Roma, 1 dic (Il Velino) - L’ingegner Jean-Claude Trichet, presidente della Banca centrale europea (Bce) dovrebbe vedere un vecchio film del suo compianto compatriota René Clair Les Silence est d’Or. Infatti, ogni volta che apre bocca (pur soltanto per prendere fiato) fa danni. Non appena ha tentato di rassicurare i mercati affermando con voce stentorea che “l’euro non è rischio”, il valore della moneta unica è calato sui mercati internazionali e le Borse europee hanno fatto un tonfo. È con i fatti che governi e banchieri centrali devono rispondere a quella che ormai appare non tanto un riassetto del tasso di cambio dell’euro (rispetto al dollaro Usa, allo yen, ed allo yuan) quanto una crisi di fiducia sul futuro dell’unione monetaria. Lo avevano previsto in molti all’inizio degli Anni Novanta. Il nodo non è tanto sui nessi tra integrazione monetaria ed integrazione politica quanto sull’aggravarsi delle divergenze tra Paesi che fanno parte dell’area dell’euro ma hanno strutture di produzione, tendenze di lungo periodo di economia reale e meccanismi di finanza pubblica molto differenti. Il “semestre europeo” –ossia la temporalizzazione simultanea della preparazione ed approvazione delle leggi di bilancio – non è che un palliativo se non si risolvono i problemi delle differenze delle strutture di produzione e delle tendenze di lungo periodo dell’economia reale. Uno studio della Banca centrale spagnola ed uno di quella portoghese – ambedue in uscita in questi giorni – mostrano a tutto tondo come dall’inizio dell’unione monetaria i due Paesi abbiano avuto saldi passivi crescenti nei loro conti con l’estero, perdite di quote di mercato internazionale e produttività stagnanti, in parallelo con una smisurata crescita del credito totale interno e del suo impiego in investimenti a basso rendimento. L’inflazione si è manifestata non tanto in aumento dei prezzi al consumo (quali monitorati dalla Bce) ma in un deterioramento della qualità dei prodotti di beni e servizi. Un fenomeno analogo potrebbe (o forse già riguarda) l’Italia. Quale che sia il caso accorre affrontarlo presto.

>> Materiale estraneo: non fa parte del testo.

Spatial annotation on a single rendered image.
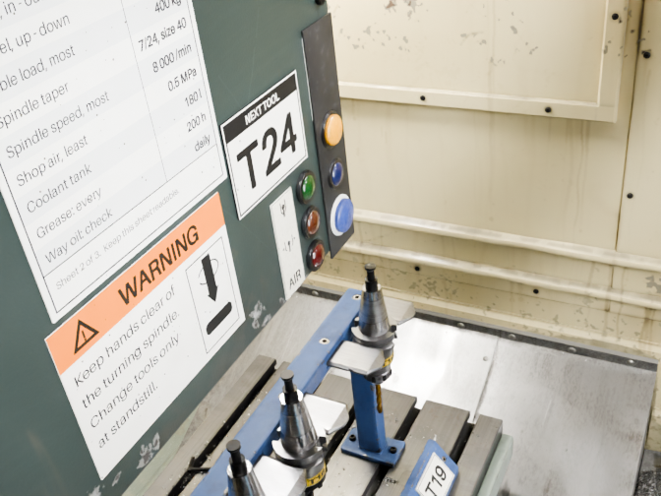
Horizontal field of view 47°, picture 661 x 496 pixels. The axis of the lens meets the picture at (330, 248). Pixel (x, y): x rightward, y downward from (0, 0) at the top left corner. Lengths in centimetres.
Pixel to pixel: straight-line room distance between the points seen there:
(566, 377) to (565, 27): 67
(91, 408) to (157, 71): 19
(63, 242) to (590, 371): 130
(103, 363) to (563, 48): 100
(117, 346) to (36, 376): 6
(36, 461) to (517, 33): 105
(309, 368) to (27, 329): 65
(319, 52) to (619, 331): 108
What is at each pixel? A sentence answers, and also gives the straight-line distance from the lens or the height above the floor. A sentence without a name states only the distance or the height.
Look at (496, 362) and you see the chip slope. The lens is 161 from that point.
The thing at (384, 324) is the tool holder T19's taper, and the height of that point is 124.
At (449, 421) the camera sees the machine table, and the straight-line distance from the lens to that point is 139.
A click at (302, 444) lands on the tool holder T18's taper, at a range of 91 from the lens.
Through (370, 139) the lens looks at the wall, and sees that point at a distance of 149.
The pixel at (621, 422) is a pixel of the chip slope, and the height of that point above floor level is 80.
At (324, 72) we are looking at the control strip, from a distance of 61.
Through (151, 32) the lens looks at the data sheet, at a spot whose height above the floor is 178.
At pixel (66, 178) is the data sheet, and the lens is 40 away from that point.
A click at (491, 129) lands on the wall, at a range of 139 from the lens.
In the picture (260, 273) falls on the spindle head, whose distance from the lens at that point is 57.
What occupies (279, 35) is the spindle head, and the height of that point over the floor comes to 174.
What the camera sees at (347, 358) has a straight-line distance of 104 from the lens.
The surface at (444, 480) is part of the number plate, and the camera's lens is 127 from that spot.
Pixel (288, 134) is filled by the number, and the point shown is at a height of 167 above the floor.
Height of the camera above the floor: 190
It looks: 33 degrees down
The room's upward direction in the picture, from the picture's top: 7 degrees counter-clockwise
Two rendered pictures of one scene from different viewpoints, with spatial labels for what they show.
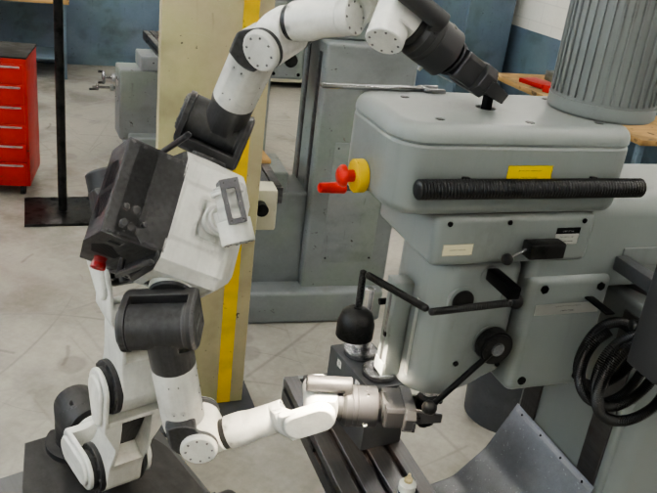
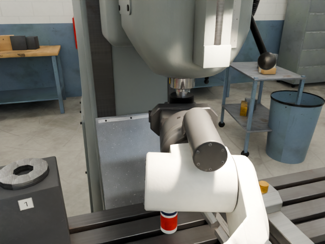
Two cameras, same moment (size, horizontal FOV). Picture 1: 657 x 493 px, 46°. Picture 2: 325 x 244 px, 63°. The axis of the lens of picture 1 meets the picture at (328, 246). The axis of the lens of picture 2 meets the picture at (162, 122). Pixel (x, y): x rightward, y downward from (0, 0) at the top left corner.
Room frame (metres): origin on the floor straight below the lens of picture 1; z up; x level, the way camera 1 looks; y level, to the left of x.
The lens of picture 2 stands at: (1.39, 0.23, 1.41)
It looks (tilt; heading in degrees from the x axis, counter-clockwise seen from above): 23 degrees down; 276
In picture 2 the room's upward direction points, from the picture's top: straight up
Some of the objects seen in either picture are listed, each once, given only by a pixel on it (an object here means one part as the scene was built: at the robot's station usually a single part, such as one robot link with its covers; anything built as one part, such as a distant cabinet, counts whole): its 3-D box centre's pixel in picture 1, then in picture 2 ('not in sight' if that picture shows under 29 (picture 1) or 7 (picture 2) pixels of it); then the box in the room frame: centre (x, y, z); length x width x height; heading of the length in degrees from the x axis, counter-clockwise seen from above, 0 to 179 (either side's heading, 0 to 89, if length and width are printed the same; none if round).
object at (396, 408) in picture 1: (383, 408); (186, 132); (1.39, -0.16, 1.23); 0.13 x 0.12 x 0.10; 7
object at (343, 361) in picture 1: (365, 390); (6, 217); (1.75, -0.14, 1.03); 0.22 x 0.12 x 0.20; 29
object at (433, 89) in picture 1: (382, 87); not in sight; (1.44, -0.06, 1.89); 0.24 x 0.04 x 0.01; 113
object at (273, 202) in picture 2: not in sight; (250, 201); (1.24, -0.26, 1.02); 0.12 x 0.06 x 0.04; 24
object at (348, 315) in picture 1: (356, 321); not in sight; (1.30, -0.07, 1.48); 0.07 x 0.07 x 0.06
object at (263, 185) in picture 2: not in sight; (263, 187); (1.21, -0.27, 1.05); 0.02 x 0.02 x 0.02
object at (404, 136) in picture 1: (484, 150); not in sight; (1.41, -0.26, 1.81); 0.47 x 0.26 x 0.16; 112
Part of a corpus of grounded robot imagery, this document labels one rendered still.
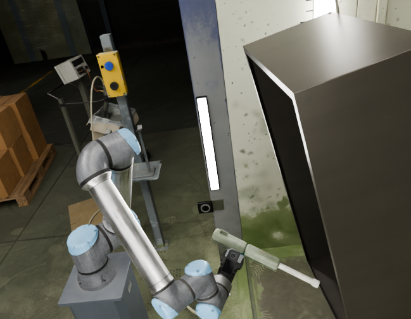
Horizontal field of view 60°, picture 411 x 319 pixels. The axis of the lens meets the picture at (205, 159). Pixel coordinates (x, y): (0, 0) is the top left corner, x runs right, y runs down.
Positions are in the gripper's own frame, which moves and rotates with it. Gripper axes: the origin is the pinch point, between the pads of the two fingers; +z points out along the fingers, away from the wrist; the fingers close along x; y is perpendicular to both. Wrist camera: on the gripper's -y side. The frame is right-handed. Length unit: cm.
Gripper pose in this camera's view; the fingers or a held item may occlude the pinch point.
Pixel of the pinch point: (237, 249)
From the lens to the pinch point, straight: 163.0
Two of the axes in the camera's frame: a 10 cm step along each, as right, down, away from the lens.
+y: -2.4, 8.4, 4.9
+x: 9.0, 3.8, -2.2
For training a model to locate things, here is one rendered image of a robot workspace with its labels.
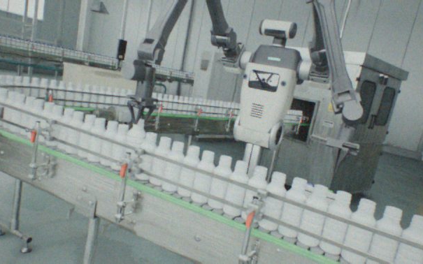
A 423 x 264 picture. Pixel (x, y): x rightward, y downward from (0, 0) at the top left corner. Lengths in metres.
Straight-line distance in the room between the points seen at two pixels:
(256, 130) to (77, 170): 0.80
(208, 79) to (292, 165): 2.97
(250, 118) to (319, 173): 3.19
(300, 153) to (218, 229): 3.87
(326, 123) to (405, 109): 8.40
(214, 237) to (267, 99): 0.76
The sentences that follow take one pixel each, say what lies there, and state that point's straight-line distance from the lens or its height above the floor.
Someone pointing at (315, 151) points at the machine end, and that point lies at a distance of 4.77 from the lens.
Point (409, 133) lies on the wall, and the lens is 13.00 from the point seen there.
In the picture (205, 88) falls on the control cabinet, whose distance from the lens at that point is 7.17.
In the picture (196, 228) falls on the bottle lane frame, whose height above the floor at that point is 0.93.
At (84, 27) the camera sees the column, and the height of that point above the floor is 2.09.
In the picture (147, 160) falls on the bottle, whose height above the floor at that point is 1.08.
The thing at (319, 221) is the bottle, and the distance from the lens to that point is 1.00.
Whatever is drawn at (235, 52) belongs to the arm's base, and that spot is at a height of 1.54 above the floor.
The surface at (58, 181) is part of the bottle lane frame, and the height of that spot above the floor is 0.89.
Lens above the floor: 1.40
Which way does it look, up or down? 10 degrees down
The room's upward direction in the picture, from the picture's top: 11 degrees clockwise
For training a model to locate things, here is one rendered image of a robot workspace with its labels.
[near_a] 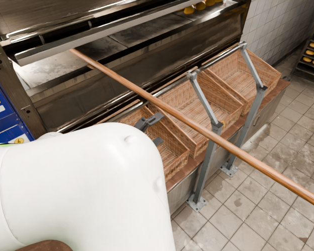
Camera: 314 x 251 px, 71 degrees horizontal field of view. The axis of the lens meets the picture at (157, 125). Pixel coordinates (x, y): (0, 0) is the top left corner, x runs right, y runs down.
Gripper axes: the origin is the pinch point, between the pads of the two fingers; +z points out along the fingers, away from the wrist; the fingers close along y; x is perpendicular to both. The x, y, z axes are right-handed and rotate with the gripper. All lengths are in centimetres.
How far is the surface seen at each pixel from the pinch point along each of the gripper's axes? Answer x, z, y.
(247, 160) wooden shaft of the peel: 30.6, 11.5, 0.1
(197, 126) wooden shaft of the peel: 9.6, 10.9, -0.6
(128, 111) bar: -18.1, -0.8, 2.6
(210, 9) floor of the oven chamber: -65, 118, 2
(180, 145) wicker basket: -12, 31, 48
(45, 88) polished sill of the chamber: -56, -20, 2
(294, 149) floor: 38, 158, 120
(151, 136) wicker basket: -38, 30, 61
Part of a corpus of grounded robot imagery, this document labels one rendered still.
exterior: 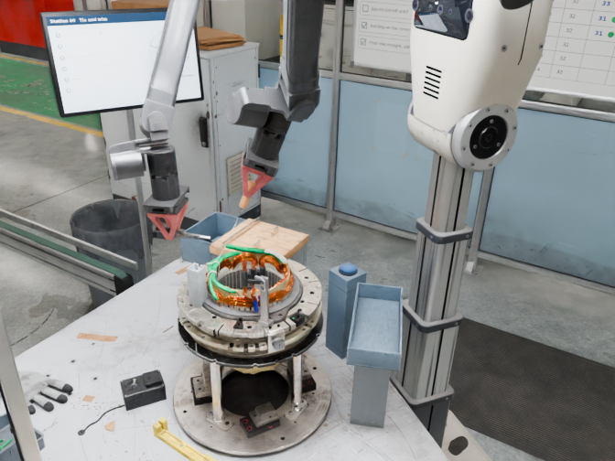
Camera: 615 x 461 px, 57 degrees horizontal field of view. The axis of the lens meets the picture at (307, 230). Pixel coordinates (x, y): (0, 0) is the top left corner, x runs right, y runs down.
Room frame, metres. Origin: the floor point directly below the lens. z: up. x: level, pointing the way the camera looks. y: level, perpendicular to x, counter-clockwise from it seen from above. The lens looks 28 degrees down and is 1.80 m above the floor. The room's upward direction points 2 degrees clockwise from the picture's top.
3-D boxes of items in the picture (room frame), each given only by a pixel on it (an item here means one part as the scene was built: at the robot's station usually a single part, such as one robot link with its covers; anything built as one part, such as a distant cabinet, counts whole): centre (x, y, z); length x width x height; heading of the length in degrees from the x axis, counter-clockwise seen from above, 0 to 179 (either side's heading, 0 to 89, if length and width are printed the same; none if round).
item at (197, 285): (1.00, 0.23, 1.14); 0.03 x 0.03 x 0.09; 66
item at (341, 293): (1.25, -0.11, 0.91); 0.07 x 0.07 x 0.25; 40
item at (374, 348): (1.01, -0.16, 0.92); 0.25 x 0.11 x 0.28; 171
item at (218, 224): (1.41, 0.26, 0.92); 0.17 x 0.11 x 0.28; 153
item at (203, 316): (1.06, 0.12, 1.09); 0.32 x 0.32 x 0.01
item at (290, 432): (1.06, 0.12, 0.80); 0.39 x 0.39 x 0.01
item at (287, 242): (1.34, 0.13, 1.05); 0.20 x 0.19 x 0.02; 63
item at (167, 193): (1.08, 0.30, 1.33); 0.10 x 0.07 x 0.07; 171
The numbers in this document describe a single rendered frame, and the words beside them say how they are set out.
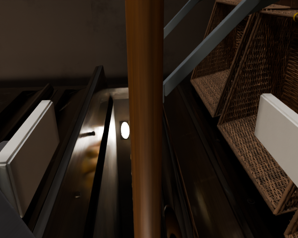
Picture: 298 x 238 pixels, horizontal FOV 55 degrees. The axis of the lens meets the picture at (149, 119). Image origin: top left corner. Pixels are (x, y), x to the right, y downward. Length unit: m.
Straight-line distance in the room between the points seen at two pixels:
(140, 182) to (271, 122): 0.15
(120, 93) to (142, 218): 1.55
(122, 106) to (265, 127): 1.69
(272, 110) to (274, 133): 0.01
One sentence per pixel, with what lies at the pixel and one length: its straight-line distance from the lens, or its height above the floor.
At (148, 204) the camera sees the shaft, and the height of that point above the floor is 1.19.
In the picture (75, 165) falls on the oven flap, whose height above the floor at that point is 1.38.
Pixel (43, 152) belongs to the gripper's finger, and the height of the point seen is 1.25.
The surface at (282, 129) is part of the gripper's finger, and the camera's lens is 0.17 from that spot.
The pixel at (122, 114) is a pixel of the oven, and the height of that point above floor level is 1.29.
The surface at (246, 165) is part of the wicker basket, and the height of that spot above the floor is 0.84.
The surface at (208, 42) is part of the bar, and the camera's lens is 0.64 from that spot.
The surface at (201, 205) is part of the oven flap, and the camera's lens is 0.89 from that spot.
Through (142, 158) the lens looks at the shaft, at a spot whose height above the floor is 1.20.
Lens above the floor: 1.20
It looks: 3 degrees down
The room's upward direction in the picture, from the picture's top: 92 degrees counter-clockwise
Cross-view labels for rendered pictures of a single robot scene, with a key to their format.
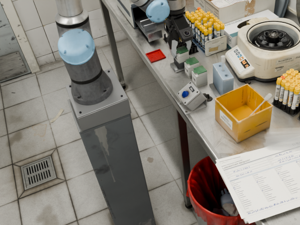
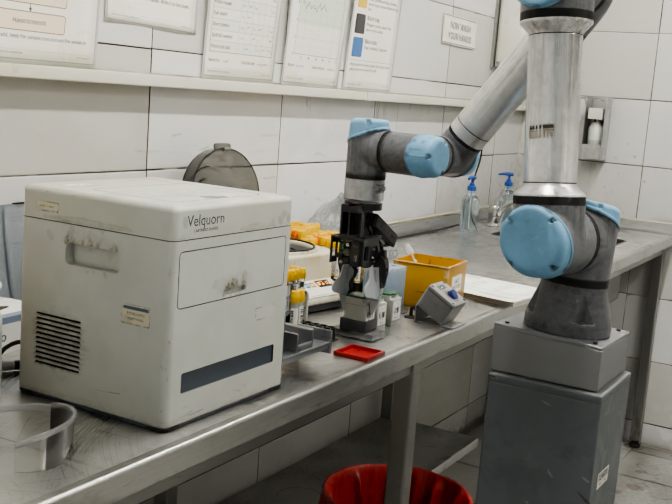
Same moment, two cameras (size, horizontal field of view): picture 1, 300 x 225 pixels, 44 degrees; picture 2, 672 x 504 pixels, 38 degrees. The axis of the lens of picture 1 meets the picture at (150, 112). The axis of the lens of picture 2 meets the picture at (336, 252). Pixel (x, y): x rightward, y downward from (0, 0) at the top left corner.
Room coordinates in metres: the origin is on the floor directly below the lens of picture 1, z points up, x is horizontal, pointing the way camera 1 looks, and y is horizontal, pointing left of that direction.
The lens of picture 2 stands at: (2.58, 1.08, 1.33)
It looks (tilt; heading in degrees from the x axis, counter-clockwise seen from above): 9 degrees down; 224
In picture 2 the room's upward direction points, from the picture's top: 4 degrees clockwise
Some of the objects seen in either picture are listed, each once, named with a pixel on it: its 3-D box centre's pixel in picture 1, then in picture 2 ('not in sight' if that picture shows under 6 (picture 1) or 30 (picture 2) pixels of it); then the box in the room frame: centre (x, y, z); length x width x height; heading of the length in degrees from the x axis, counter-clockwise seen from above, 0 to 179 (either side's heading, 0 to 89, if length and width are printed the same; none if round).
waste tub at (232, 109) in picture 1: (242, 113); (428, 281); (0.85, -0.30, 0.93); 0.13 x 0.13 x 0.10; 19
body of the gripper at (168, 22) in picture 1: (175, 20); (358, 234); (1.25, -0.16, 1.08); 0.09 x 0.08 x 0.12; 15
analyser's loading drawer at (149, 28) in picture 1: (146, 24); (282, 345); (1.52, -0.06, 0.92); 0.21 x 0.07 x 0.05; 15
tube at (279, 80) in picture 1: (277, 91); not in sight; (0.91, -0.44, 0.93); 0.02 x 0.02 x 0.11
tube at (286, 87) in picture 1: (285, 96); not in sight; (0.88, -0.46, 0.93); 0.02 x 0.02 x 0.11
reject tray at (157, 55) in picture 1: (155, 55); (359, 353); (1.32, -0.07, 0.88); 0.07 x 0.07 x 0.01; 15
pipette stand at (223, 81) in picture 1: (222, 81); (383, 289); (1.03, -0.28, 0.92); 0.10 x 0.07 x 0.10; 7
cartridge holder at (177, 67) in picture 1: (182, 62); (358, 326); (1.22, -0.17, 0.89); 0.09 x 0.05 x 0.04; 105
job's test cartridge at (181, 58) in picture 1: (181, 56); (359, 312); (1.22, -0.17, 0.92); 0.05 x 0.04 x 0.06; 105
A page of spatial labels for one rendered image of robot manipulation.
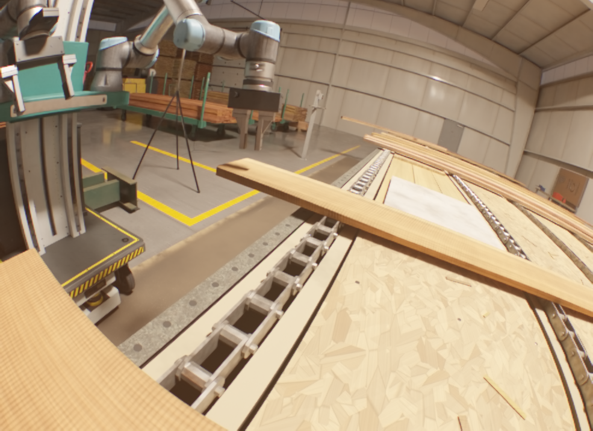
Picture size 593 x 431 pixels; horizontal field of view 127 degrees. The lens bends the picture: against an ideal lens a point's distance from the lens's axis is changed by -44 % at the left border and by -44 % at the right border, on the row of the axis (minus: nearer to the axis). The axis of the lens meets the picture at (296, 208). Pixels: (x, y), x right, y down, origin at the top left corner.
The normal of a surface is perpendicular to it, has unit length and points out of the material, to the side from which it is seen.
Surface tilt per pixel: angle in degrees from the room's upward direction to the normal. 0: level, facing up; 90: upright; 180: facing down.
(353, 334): 0
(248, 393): 0
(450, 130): 90
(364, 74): 89
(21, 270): 0
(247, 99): 88
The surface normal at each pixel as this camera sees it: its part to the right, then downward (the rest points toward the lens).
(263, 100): -0.06, 0.35
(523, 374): 0.21, -0.90
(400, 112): -0.37, 0.24

Come? Queste idee possono essere utili: 1. Un’uscita unilaterale dall’euro o un’espulsione di chi razzola male pare poco praticabile a ragione del suo elevato costo (due-quattro punti percentuali di perdita di Pil che, per di più, si aggiungerebbero a quanto perso nella recessione in corso dal 2007). 2. Un cintura di sicurezza blindata, quale l’istituzione di un Fondo europeo con annesso General Agreement to Borrow (un accordo perché il Fondo possa prendere a prestito dagli Stati membri tanto quanto necessita) non solo sarebbe operosissimo (e rallenterebbe la crescita proprio dei Paesi in maggiori difficoltà) ma premierebbe chi “razzola male” con una sorta di sanatoria permanente. 3. Una strada possibile è quella di ristrutturazioni con insolvenze concordate modellate ad esempio sui “Brady Bonds” (dal nome del Segretario al Tesoro Usa Nicholas Brady), creati nel 1989, al tempo della prima grande crisi debitoria dei Paesi soprattutto dell’America Latina. Chi entrava in un programma di ristrutturazioni perdeva il 30 per cento dei propri crediti nei confronti del debito sovrano dello Stato debito ma otteneva in cambio “bonds” garantiti dal Tesoro Usa. Nel caso dell’unione monetaria si tratterebbe ovviamente di obbligazioni garantite dalla Bce. 4. Si potrebbe infine prendere il coro per le corna e rinegoziare il trattato di Maastricht (ivi comprese le parità centrali del 1989 rimaste sottostanti l’euro nonostante andamenti economici divergenti e shock asimmetrici) a dare vita ad un regime europeo analogo a quello di Bretton Woods. Meno visionario ma più realisticamente fattibile.